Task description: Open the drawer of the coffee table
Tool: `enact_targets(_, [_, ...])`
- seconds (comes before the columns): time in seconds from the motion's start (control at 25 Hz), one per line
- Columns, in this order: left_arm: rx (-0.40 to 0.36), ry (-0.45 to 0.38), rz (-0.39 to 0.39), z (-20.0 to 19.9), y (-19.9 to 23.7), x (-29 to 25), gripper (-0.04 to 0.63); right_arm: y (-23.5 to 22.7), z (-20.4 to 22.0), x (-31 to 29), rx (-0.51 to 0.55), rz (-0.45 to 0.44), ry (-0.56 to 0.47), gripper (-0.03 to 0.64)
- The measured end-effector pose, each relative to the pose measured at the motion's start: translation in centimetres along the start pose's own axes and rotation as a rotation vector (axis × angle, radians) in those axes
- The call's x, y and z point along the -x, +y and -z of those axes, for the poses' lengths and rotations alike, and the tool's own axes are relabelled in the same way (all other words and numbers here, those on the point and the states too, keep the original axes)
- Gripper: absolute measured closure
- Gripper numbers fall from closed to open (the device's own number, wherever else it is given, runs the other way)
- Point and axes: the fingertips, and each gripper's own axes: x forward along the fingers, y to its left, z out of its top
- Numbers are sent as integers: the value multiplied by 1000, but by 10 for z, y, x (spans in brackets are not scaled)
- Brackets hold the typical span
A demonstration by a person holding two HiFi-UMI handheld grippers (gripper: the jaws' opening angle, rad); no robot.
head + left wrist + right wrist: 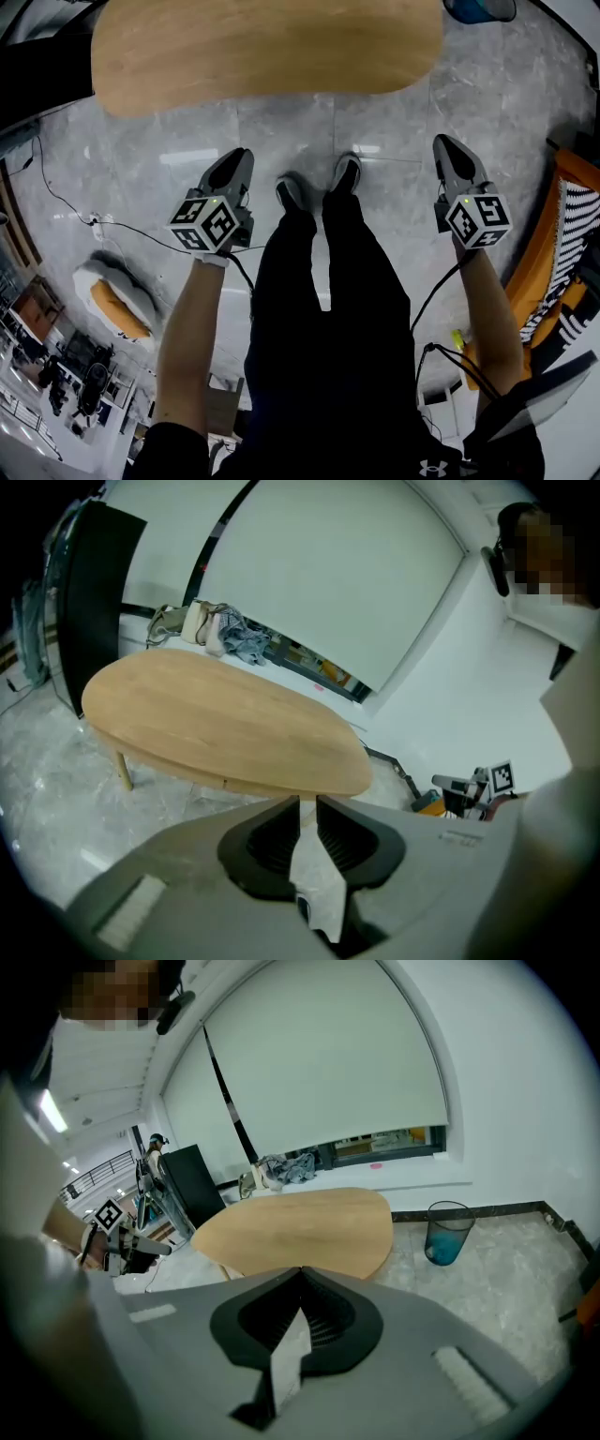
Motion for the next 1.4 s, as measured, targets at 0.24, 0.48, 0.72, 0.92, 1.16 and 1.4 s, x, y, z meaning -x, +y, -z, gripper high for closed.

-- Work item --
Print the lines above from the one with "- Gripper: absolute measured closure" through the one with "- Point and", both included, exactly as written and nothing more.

-- Result of this exercise --
- Gripper: absolute measured closure
- Gripper numbers fall from closed to open (the device's own number, wherever else it is given, runs the other way)
- Point and axes: the fingertips, and each gripper's own axes: x forward along the fingers, y to its left, z out of its top

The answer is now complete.